### EXERCISE DIRECTIONS:
No picture belongs in the copy. Repeat each line below exactly.
[[ GIVEN DATA open ]]
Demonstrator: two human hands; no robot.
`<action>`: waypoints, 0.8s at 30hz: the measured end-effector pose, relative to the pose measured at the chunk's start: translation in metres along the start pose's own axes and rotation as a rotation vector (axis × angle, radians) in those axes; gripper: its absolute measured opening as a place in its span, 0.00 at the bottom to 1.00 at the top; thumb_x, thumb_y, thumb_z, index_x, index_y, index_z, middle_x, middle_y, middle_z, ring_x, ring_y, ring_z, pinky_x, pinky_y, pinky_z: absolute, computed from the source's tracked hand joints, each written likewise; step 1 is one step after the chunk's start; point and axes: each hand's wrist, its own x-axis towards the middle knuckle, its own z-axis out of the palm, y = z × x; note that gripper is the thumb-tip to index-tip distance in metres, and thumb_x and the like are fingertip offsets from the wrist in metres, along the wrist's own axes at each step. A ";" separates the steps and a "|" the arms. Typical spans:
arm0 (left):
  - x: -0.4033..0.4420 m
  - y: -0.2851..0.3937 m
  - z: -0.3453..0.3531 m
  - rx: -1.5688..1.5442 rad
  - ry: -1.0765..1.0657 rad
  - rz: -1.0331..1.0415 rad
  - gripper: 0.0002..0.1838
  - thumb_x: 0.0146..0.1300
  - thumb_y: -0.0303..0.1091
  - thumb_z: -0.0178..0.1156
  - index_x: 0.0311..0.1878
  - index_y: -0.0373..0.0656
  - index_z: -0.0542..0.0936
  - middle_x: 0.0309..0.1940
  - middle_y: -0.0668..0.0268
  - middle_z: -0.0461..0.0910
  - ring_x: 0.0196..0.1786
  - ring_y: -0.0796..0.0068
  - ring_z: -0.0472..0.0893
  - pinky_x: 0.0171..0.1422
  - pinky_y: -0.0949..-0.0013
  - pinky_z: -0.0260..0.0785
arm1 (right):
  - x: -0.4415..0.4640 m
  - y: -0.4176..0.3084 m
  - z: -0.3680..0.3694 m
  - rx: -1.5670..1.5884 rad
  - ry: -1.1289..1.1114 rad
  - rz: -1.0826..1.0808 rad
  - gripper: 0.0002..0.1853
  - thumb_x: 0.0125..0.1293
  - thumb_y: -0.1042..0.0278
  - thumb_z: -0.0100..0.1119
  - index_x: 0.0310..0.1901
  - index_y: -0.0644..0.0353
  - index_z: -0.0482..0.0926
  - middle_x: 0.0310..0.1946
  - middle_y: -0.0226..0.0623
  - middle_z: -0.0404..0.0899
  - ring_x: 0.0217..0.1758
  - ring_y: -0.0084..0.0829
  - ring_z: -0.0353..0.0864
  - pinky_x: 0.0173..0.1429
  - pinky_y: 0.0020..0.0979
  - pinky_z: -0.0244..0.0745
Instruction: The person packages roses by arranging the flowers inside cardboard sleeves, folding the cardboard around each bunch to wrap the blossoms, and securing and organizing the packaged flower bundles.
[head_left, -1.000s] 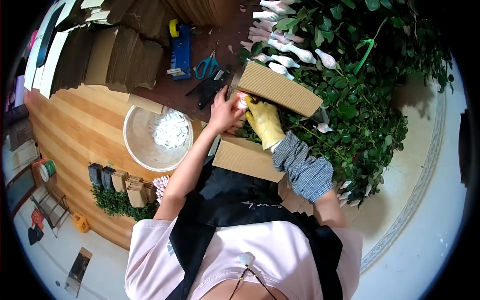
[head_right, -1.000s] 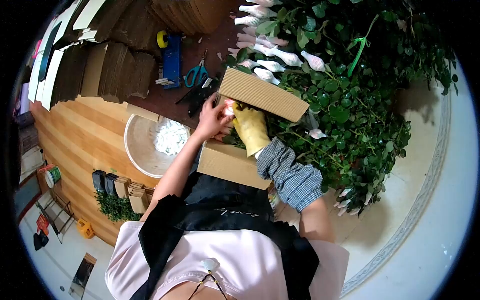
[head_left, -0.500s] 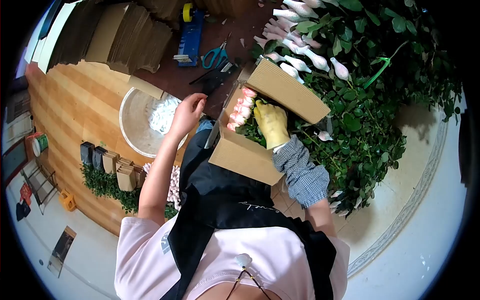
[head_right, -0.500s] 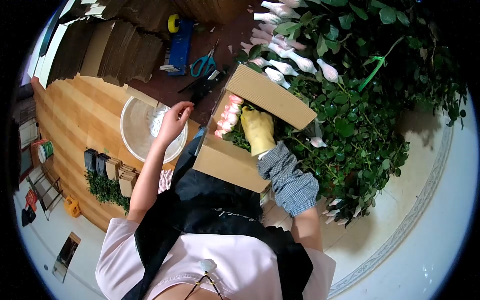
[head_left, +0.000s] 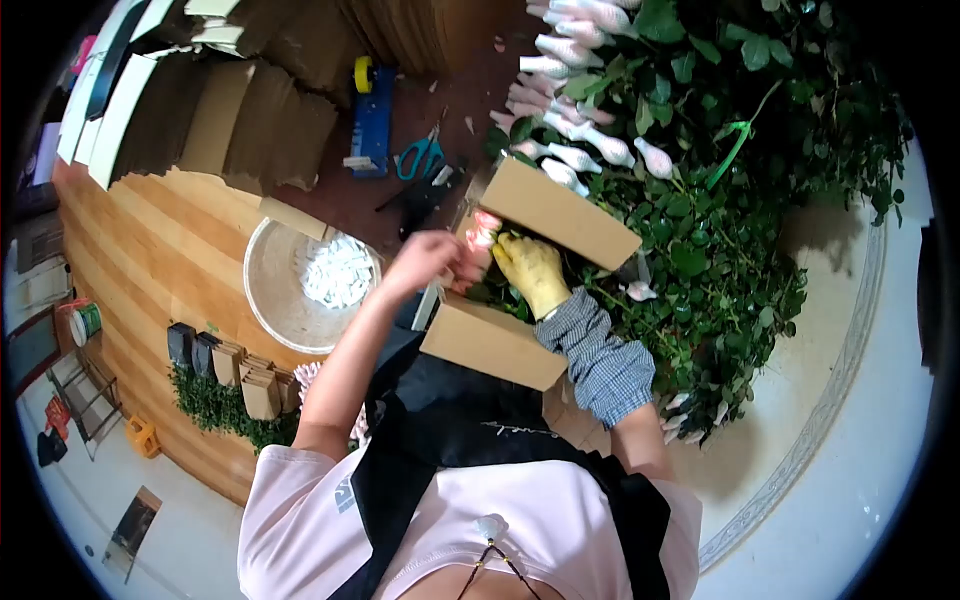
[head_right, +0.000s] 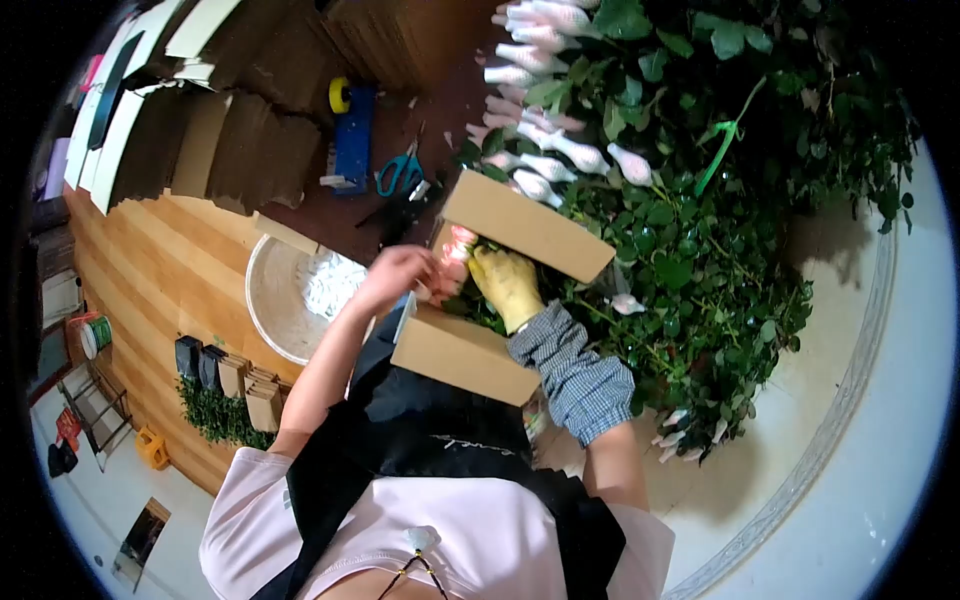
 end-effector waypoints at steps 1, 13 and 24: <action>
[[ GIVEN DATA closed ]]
### TASK SOLUTION:
Demonstrator: two human hands; no robot.
`<action>`: waypoints, 0.8s at 30hz: the measured end-effector pose, relative to the pose measured at the chunk's start: translation in metres along the start pose's own axes and rotation as a rotation vector (axis × angle, radians) in those axes; gripper: its absolute measured opening as a place in its span, 0.00 at the bottom to 1.00 at the top; thumb_x, thumb_y, thumb_z, index_x, index_y, index_z, middle_x, middle_y, middle_z, ring_x, ring_y, ring_z, pinky_x, pinky_y, pinky_z: absolute, computed from the source's tracked hand joints, each written likewise; step 1 is one step after the chunk's start; point and axes: each hand's wrist, its own x-axis towards the middle knuckle, its own z-axis out of the palm, y = z × x; note that gripper is the thumb-tip to index-tip distance in metres, and thumb_x and the like are fingertip offsets from the wrist in metres, along the wrist's own axes at each step. A ";" separates the steps and a "|" the arms. Typical spans:
arm0 (left):
  - x: -0.4033..0.4420 m
  - y: -0.2851..0.3937 m
  - z: -0.3453..0.3531 m
  - rx: -1.5688..1.5442 rad
  - ry: -1.0765..1.0657 rad
  - rz: -1.0331..1.0415 rad
  - gripper: 0.0002..0.1838
  - thumb_x: 0.0146..0.1300
  - thumb_y: -0.0303..0.1091
  - thumb_z: -0.0178..0.1156
  - index_x: 0.0311..0.1878
  - index_y: -0.0373..0.0656
  - index_z: -0.0542..0.0936
  - middle_x: 0.0309..0.1940
  - middle_y: -0.0668..0.0268
  - middle_z: -0.0461..0.0910
  - ring_x: 0.0196..0.1786
  - ring_y: -0.0796..0.0068
  - ring_z: -0.0472..0.0893
  - pinky_x: 0.0171..0.1422
  - pinky_y: -0.0949..-0.0013
  - pinky_z: -0.0260..0.0785
arm1 (right):
  - x: -0.4415..0.4640 m
  - y: -0.4176..0.3084 m
  - z: -0.3680..0.3694 m
  - rx: -1.5670..1.5884 rad
  - ry: -1.1289..1.1114 rad
  - rz: -1.0826..1.0808 rad
  - gripper: 0.0002..0.1853
  - thumb_x: 0.0125..0.1293
  - thumb_y: -0.1042..0.0278
  - thumb_z: -0.0100..0.1119
  - index_x: 0.0310..0.1901
  - index_y: -0.0644..0.0353
  - index_z: -0.0482..0.0926
  - middle_x: 0.0310..0.1946
  - middle_y: -0.0226..0.0623
  - middle_z: -0.0404..0.0899
  - ring_x: 0.0217..0.1758
  - ring_y: -0.0084..0.0829
  - ring_z: -0.0353..0.0864
  - pinky_x: 0.0173..0.1429
  - pinky_y: 0.0020..0.0979
  - pinky_z: -0.0244..0.0745
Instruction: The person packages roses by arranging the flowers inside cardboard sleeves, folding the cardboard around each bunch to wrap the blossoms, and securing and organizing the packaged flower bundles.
[head_left, -1.000s] 
[head_right, -1.000s] 
[head_left, -0.500s] 
[head_right, -0.500s] 
[head_left, +0.000s] 
[head_right, +0.000s] 
 end-effector waypoints at steps 1, 13 and 24: <action>

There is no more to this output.